ModSandbox: Rapid Verification of Automated Moderation Rules in an Online Community
Jean Y. Song*, Sangwook Lee*, Jisoo Lee, Mina Kim, Juho Kim (*equal contribution)
ACM CHI 2023

Abstract

Despite the common use of rule-based tools for online content moderation, human moderators still spend a lot of time monitoring them to ensure that they work as intended. Based on surveys and interviews with Reddit moderators who use AutoModerator, we identified the main challenges in reducing false positives and false negatives of automated rules: not being able to estimate the actual effect of a rule in advance and having difficulty figuring out how the rules should be updated. To address these issues, we built ModSandbox, a novel virtual sandbox system that detects possible false positives and false negatives of a rule to be improved and visualizes which part of the rule is causing issues. We conducted a user study with online content moderators, finding that ModSandbox can support quickly finding possible false positives and false negatives of automated rules and guide moderators to update those to reduce future errors.

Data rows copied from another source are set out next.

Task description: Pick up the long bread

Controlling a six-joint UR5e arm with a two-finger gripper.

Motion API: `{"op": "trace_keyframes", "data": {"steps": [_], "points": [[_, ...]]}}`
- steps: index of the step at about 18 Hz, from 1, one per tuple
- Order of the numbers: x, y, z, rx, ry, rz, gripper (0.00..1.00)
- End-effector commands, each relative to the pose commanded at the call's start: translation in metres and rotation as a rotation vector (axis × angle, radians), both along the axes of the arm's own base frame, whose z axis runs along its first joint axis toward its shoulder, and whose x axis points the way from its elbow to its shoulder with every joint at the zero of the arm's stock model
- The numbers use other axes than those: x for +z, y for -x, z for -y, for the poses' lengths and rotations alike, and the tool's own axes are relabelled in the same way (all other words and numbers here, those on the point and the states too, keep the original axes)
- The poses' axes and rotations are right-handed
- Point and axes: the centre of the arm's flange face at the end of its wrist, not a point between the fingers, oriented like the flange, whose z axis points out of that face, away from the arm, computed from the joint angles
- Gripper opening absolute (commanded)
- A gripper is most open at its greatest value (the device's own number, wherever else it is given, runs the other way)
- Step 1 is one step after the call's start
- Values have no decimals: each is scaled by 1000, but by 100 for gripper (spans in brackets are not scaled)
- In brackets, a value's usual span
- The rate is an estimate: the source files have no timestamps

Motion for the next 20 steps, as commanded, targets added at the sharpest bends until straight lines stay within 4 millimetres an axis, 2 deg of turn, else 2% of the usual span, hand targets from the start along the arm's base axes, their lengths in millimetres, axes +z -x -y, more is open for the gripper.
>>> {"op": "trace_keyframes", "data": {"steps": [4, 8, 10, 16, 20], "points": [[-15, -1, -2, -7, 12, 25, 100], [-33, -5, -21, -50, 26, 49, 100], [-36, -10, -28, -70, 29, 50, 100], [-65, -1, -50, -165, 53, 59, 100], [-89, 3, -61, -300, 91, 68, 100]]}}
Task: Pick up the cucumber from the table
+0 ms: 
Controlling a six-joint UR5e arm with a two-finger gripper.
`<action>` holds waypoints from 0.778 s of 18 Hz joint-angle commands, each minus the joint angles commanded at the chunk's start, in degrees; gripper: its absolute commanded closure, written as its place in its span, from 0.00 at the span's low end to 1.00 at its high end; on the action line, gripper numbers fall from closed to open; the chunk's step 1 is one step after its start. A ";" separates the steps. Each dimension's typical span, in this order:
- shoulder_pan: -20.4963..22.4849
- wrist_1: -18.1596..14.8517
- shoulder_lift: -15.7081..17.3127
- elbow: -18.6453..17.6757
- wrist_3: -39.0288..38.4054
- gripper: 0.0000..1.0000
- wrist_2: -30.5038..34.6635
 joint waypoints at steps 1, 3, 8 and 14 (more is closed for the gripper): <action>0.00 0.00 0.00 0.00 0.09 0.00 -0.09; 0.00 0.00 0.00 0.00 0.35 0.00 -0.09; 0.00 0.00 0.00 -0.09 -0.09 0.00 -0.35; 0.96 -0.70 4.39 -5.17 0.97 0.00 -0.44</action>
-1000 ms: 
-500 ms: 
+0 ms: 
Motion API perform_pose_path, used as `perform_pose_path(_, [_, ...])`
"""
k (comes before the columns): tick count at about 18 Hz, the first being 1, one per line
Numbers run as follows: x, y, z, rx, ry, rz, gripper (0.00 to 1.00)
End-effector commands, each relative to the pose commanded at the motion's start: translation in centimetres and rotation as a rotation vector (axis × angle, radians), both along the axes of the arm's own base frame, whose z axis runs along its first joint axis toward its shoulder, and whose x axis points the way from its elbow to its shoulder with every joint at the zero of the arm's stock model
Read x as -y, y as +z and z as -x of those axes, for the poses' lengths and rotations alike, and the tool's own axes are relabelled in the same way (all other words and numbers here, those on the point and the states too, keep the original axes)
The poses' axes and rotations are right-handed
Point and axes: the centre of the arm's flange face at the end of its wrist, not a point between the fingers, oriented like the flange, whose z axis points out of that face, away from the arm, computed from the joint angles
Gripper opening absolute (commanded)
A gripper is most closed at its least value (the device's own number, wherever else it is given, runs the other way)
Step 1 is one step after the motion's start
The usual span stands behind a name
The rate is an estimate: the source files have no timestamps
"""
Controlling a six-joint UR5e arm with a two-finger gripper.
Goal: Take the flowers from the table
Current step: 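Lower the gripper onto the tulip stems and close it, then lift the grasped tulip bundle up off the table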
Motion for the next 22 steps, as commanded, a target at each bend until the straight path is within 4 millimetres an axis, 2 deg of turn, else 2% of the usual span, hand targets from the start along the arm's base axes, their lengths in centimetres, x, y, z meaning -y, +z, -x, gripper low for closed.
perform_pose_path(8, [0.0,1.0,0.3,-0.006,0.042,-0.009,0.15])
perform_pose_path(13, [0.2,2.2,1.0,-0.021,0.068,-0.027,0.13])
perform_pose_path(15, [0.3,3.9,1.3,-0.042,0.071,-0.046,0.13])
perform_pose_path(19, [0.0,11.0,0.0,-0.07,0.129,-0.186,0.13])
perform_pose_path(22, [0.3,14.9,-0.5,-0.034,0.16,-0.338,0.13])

Interview Results to Design Goals

System Features

  1. A Sandbox Environment helps moderators import all the posts from their community.
  2. FP/FN Recommendation helps moderators to more quickly find possible misses (false negative) and false alarms (false positives).
  3. FP/FN Collection helps moderators to collect interesting posts for finding their patterns for further rule updates.
  4. Automated Rule Analysis helps analyze how the rule affected the posts in the sandbox. It shows the number of filtered posts in `Sandbox Environment'' and ``Post Collections'' (FP/FN Collection) with color bars and highlight the part of those filtered posts in their panels (red boxes in 1, 2) for macro and micro-level support of debugging each configuration.